**Task goal:** Read the lines below. Copy out any that hold the string "white".

[Data items]

┌────────

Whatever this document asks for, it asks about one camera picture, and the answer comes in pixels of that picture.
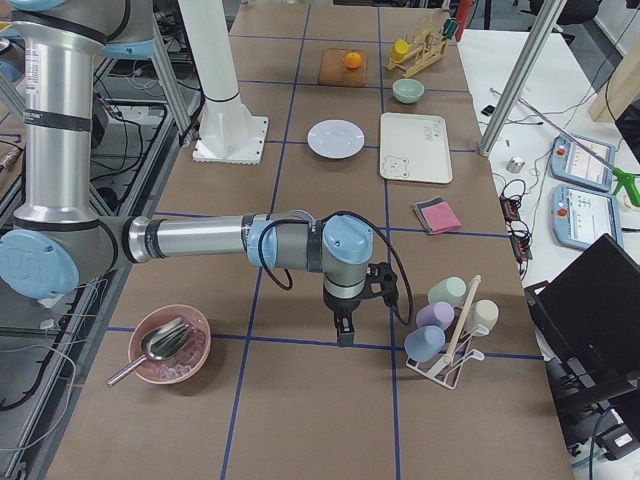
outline white table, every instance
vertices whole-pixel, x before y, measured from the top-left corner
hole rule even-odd
[[[527,34],[521,32],[482,30],[465,30],[464,32],[459,44],[460,56],[469,89],[473,95],[476,115],[483,131],[489,119],[480,111],[486,105],[496,105],[498,102],[498,97],[490,92],[490,88],[500,92],[504,89],[526,37]],[[589,96],[592,93],[589,80],[562,37],[558,34],[551,35],[525,84],[522,97],[538,110],[546,113],[562,112],[580,103],[585,95]],[[621,142],[621,136],[616,127],[613,124],[595,123],[589,117],[587,110],[594,98],[595,96],[592,96],[584,105],[577,108],[566,129],[606,143],[620,144],[616,154],[616,166],[627,172],[639,173],[640,165],[626,143]],[[531,113],[524,106],[516,104],[509,118],[521,119]],[[573,113],[572,109],[563,114],[549,115],[549,117],[564,127]],[[528,119],[530,122],[538,120],[537,117]],[[550,151],[557,135],[558,131],[546,124],[543,126],[506,125],[489,156],[493,172],[502,175],[507,181],[521,178],[528,188],[531,187],[536,181],[532,171],[533,161]],[[518,174],[512,174],[506,170],[507,162],[513,156],[520,156],[526,160],[524,168]],[[547,163],[547,158],[548,154],[537,162],[541,172]],[[520,215],[529,228],[533,229],[531,249],[533,260],[529,262],[528,272],[523,281],[524,286],[543,280],[552,280],[581,253],[579,250],[561,246],[552,231],[551,192],[561,183],[565,182],[547,173],[542,190],[539,182],[533,187],[531,193],[523,198]],[[504,182],[496,176],[498,192],[502,190],[503,184]],[[513,185],[506,193],[510,195],[520,191],[520,186]],[[625,206],[623,197],[624,190],[618,195],[622,225],[640,228],[640,209]],[[538,198],[540,202],[535,213]],[[631,257],[640,261],[640,233],[624,233],[623,243],[624,249]],[[588,478],[587,466],[574,469],[574,474],[576,479]],[[594,477],[599,480],[631,479],[637,478],[636,475],[640,476],[640,450],[616,462],[594,462]]]

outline blue and white device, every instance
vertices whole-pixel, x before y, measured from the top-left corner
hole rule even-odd
[[[553,233],[562,245],[586,250],[603,234],[622,246],[618,201],[613,195],[560,185],[553,192]]]
[[[613,180],[611,171],[613,170],[616,148],[608,143],[596,142],[579,135],[574,136],[604,158],[611,165],[611,168],[606,168],[570,138],[560,135],[553,142],[550,159],[551,172],[561,180],[566,180],[591,190],[608,192],[611,189],[611,181]]]

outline wooden cutting board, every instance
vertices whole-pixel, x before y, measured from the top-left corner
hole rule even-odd
[[[344,66],[344,56],[349,52],[359,53],[362,65],[355,69]],[[327,48],[322,53],[318,84],[333,87],[364,87],[367,83],[367,53],[363,50]]]

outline scoop handle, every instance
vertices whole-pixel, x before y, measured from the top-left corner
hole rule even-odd
[[[109,387],[109,388],[113,387],[116,383],[118,383],[124,377],[129,375],[131,372],[133,372],[136,368],[138,368],[140,365],[142,365],[146,361],[147,361],[147,356],[146,355],[140,355],[138,358],[136,358],[129,365],[127,365],[122,370],[120,370],[118,373],[116,373],[111,378],[109,378],[106,381],[107,387]]]

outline pink bowl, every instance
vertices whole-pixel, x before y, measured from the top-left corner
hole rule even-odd
[[[188,305],[168,305],[147,315],[129,340],[129,361],[142,355],[141,342],[147,333],[178,317],[193,330],[191,338],[173,357],[140,365],[136,375],[144,381],[158,385],[182,382],[204,365],[211,349],[211,328],[205,316]]]

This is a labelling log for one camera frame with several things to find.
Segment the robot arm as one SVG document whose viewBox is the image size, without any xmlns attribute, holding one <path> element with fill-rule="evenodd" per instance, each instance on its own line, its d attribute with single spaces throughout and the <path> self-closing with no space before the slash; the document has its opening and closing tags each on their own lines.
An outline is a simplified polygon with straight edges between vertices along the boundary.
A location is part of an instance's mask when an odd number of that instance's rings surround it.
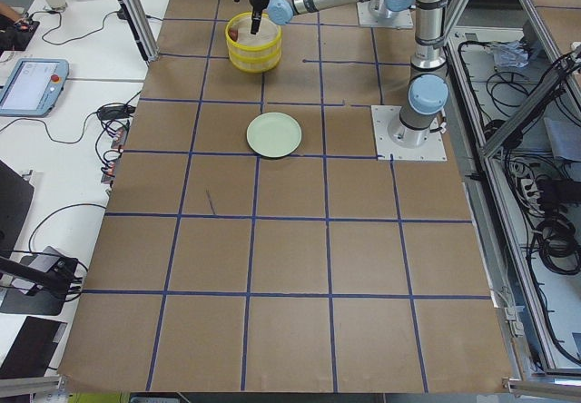
<svg viewBox="0 0 581 403">
<path fill-rule="evenodd" d="M 328 9 L 353 6 L 365 13 L 361 26 L 386 23 L 383 35 L 395 34 L 406 16 L 407 32 L 388 42 L 391 52 L 409 52 L 410 78 L 407 98 L 397 116 L 387 124 L 384 135 L 401 148 L 418 149 L 424 145 L 448 99 L 444 81 L 446 58 L 442 51 L 448 0 L 249 0 L 251 33 L 257 34 L 261 19 L 267 15 L 277 25 L 293 17 Z"/>
</svg>

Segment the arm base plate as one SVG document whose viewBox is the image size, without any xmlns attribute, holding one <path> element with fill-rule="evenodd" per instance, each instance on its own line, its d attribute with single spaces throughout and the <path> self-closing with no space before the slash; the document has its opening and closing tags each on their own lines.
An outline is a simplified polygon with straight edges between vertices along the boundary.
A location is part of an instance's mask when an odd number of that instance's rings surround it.
<svg viewBox="0 0 581 403">
<path fill-rule="evenodd" d="M 411 130 L 400 120 L 401 107 L 397 105 L 372 105 L 371 117 L 376 155 L 380 161 L 446 162 L 442 133 L 434 118 L 429 128 Z"/>
<path fill-rule="evenodd" d="M 359 25 L 372 28 L 406 30 L 413 27 L 411 0 L 371 0 L 357 3 Z"/>
</svg>

└────────

**Task solution:**
outline white table, every instance
outline blue and white device, every instance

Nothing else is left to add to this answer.